I am building stairs in my new house – they are going to be open on both sides. This means cutting returns on each side of each oak tread. I am asking what is the best way to cut the treads for attaching the return nosings. It obviously is not a straight cut as I have to 45 it an inch or so back from the front edge on each side.
I find treads available in 36 inch and 42 inch with returns already attached, but not for the 45 inch length that I need. Besides, these are very pricey – $60 and up.
Is a band saw the best way to go? Any other suggestions?
Thanks,
Bob
Replies
Are you opposed to just wrapping all three side of the tread with nosing, then its just two simple miter cuts. Either that or just let the end grain be your nosing. make the bullnose with a roundover bit in your router and with a little sanding it should look pretty good.
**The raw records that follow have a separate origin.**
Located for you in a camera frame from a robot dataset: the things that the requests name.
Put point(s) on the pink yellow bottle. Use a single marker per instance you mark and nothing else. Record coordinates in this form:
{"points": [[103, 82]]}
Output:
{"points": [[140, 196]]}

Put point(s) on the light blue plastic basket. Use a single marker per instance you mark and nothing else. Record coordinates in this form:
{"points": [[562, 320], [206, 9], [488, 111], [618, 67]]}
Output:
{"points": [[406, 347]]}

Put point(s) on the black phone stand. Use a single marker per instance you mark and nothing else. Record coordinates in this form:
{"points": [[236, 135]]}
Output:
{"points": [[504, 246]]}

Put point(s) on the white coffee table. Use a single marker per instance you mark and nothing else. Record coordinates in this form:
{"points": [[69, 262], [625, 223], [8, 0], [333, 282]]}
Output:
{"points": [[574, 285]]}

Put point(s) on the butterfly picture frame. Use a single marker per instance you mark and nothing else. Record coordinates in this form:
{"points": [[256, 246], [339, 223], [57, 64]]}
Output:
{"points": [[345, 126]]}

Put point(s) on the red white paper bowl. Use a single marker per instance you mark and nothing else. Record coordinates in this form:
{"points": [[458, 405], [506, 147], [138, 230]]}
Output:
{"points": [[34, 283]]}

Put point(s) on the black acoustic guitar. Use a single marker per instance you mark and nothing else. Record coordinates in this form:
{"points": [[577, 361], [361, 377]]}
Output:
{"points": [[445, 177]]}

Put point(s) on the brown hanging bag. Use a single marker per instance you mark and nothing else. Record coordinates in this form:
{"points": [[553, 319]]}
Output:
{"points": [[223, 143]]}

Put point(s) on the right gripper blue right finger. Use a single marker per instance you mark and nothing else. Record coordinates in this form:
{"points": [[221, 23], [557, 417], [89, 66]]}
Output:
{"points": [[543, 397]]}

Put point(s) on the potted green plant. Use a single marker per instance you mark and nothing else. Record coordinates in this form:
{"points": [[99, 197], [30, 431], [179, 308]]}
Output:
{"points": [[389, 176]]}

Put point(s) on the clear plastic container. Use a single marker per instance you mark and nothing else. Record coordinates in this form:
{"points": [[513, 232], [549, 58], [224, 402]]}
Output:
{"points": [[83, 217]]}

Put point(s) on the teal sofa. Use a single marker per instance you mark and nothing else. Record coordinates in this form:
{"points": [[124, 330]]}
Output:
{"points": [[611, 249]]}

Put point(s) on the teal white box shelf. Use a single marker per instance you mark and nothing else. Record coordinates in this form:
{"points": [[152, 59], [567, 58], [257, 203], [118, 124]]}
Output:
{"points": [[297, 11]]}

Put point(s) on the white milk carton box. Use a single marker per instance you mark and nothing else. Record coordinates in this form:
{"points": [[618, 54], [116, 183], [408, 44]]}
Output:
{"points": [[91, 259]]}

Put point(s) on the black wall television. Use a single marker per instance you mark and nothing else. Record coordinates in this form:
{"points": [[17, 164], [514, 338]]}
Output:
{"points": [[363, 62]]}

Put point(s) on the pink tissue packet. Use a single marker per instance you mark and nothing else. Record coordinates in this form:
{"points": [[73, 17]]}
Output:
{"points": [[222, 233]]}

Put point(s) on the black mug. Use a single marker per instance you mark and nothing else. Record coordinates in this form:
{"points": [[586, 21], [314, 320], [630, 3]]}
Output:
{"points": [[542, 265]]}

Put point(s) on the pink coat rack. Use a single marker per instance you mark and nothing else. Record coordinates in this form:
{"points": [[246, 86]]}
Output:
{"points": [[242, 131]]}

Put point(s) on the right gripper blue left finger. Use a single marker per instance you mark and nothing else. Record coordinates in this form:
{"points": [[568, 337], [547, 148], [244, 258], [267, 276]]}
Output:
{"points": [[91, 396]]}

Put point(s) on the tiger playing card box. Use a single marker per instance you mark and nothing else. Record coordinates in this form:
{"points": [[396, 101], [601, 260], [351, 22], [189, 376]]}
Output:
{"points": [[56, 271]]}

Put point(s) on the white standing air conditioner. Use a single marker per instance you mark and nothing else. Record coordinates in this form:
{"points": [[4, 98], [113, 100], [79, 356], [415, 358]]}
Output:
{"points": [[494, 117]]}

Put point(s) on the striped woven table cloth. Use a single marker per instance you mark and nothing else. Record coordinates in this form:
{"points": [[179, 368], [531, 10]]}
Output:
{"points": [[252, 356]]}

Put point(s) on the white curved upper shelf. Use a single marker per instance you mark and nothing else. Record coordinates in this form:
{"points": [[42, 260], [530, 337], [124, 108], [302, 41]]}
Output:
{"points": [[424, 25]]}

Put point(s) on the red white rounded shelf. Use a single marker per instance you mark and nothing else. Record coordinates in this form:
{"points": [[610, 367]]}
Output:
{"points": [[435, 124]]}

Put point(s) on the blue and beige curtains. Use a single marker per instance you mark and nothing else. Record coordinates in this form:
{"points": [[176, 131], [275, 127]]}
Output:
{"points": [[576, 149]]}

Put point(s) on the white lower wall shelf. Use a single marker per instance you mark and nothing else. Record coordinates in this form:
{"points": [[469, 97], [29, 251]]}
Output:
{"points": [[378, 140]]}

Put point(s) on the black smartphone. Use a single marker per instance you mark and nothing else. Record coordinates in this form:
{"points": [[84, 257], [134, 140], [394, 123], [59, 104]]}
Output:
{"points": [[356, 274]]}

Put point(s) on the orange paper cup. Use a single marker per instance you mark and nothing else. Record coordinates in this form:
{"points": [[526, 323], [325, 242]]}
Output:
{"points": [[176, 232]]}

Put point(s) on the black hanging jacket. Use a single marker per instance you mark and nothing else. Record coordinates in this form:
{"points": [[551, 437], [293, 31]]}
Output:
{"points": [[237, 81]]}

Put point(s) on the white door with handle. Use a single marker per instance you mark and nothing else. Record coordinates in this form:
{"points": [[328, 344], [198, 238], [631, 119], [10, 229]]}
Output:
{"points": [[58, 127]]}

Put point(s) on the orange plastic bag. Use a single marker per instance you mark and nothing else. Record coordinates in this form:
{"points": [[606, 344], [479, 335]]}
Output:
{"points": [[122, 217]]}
If you insist on mitering the nose from the solid tread, I guess a jig and a sharp backsaw would work or a big sled on the table saw with the blade tilted. You could do the same on a band saw, but I don't think you would get consistently quality miters. Sounds tedious, good luck!
The problem with sunny's suggestion is that it does not allow for returns onto the skirts as shown in these.
We will layout the cut in pencil, then scribe with a shop knife to avoid splintering, then use either the TS or 12" slider to make the initial cut and finish it all out with a bosch jigsaw. Trial fits and then biscuits. We actaully fit the end piece to the tread after it is seated in place sometimes to get snug to the skirts. A couple bar clamps would be handy when you have both sides open. Sorry - don't have any close ups or work in progress shots.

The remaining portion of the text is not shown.